Similarly in the journal Ecological Economics, Blake Anderson & Michael M’Gonigle argue that despite its “potentially revolutionary departure,” their theoretical orientation led to an increasing neoclassical presence that diminished the power of its “original break with mainstream orthodoxy.”
This was a result of ecological economics’ embrace of a methodological pluralism that because it accommodated a wide diversity of economic, social and ecological reasoning, allowed it to gain reputational legitimacy or credibility within dominant political economy.
In the process, ecological economics became a forum to theorize new ways to internalize environmental costs within the neo-liberal framework of economic growth and managerial approaches (bounded within neoclassical rationality) to decouple modern infrastructures from entropic impacts of resource use.

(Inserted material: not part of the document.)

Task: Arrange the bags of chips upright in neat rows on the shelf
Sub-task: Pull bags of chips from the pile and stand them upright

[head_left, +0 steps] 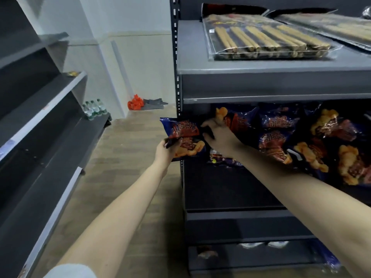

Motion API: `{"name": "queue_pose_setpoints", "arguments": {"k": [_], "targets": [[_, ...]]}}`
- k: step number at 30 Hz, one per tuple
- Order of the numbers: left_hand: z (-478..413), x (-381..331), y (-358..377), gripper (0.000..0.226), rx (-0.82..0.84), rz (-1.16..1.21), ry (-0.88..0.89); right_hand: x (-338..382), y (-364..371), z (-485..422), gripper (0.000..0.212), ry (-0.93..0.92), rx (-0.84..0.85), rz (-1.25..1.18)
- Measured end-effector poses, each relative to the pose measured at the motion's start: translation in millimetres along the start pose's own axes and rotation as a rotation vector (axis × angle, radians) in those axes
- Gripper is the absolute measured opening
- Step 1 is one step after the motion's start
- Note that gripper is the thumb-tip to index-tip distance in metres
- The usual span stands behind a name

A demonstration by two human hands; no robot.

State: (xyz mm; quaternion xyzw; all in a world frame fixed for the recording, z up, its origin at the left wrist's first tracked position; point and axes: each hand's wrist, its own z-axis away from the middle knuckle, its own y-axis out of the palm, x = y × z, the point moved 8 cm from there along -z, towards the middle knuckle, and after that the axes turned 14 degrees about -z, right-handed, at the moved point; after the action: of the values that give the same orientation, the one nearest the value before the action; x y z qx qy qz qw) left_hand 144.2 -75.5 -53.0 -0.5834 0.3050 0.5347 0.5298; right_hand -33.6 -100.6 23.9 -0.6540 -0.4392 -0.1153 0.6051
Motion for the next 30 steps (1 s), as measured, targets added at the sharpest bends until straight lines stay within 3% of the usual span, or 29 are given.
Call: {"name": "queue_pose_setpoints", "arguments": {"k": [6, 10, 14, 17, 23, 30], "targets": [[-12.2, 12.6, 17.4, 0.036, 0.004, -0.019, -0.048, -31.8, 28.3, 24.2, 0.058, 0.055, 0.204, 0.248], [-12.3, 6.2, 24.2, 0.022, 0.025, -0.171, 0.055, -38.7, 26.7, 28.5, 0.058, -0.014, 0.165, 0.323], [-19.0, 3.6, 32.6, 0.047, 0.086, -0.225, 0.062, -49.1, 18.4, 30.7, 0.058, -0.037, 0.150, 0.337], [-23.9, -2.5, 42.7, 0.053, 0.132, -0.247, 0.085, -60.2, 8.5, 32.2, 0.058, -0.040, 0.141, 0.351], [-32.9, -16.0, 63.5, 0.066, 0.055, -0.550, 0.137, -77.1, -5.0, 33.2, 0.059, -0.036, 0.127, 0.420], [-39.3, -18.6, 73.1, 0.062, -0.009, -0.678, 0.149, -85.3, -6.9, 31.9, 0.064, 0.000, 0.157, 0.479]]}}
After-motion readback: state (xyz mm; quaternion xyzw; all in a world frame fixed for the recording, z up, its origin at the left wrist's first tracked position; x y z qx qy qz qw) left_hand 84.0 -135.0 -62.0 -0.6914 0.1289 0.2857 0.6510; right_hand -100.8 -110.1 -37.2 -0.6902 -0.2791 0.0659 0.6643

Anderson & M’Gonigle argue that the increasing intensity and scope of global ecological crisis brings ecological economics to “a time of reckoning” vis-a-vis the dominant and hegemonical neoclassical paradigm that is now itself “in jeopardy.”
The field of ecological economics, they say, will either intensify its assimilation with mainstream economics or rigorously re-examine its “pre-analytical vision” and “current methodological commitments” in order to perform a transformational break from it. This would involve coming to terms with the critique of growth’s entropic effect, along with its incapacity to theorize its capitalist cause.
Our climate crisis is not an isolated “environmental” problem. It is a symptom of an historical socio-economic system. The growth effect is rooted in the concrete relationships embedded in the “law of value” of capitalism and can only be challenged by “system change” — transforming the system of wage labour and property that is the foundation of that system. The degrowth and ecological economics schools contain many important and worthwhile truths, but are incapable of dealing with the concrete political and social realities that would challenge the real power behind capitalist growth.
Contrast the tame academic exchange of the degrowth and ecological economics advocates, the half-hearted attempts to “perfect” capitalism, and the middling strategies of ENGOs that follow their line of thinking — against the sacrifices made by social justice, anti-poverty, grassroots union and environmentalist activists in their fight in the streets and workplaces against corporate power. Ask yourself — where is the real struggle against social injustice and global ecocide happening?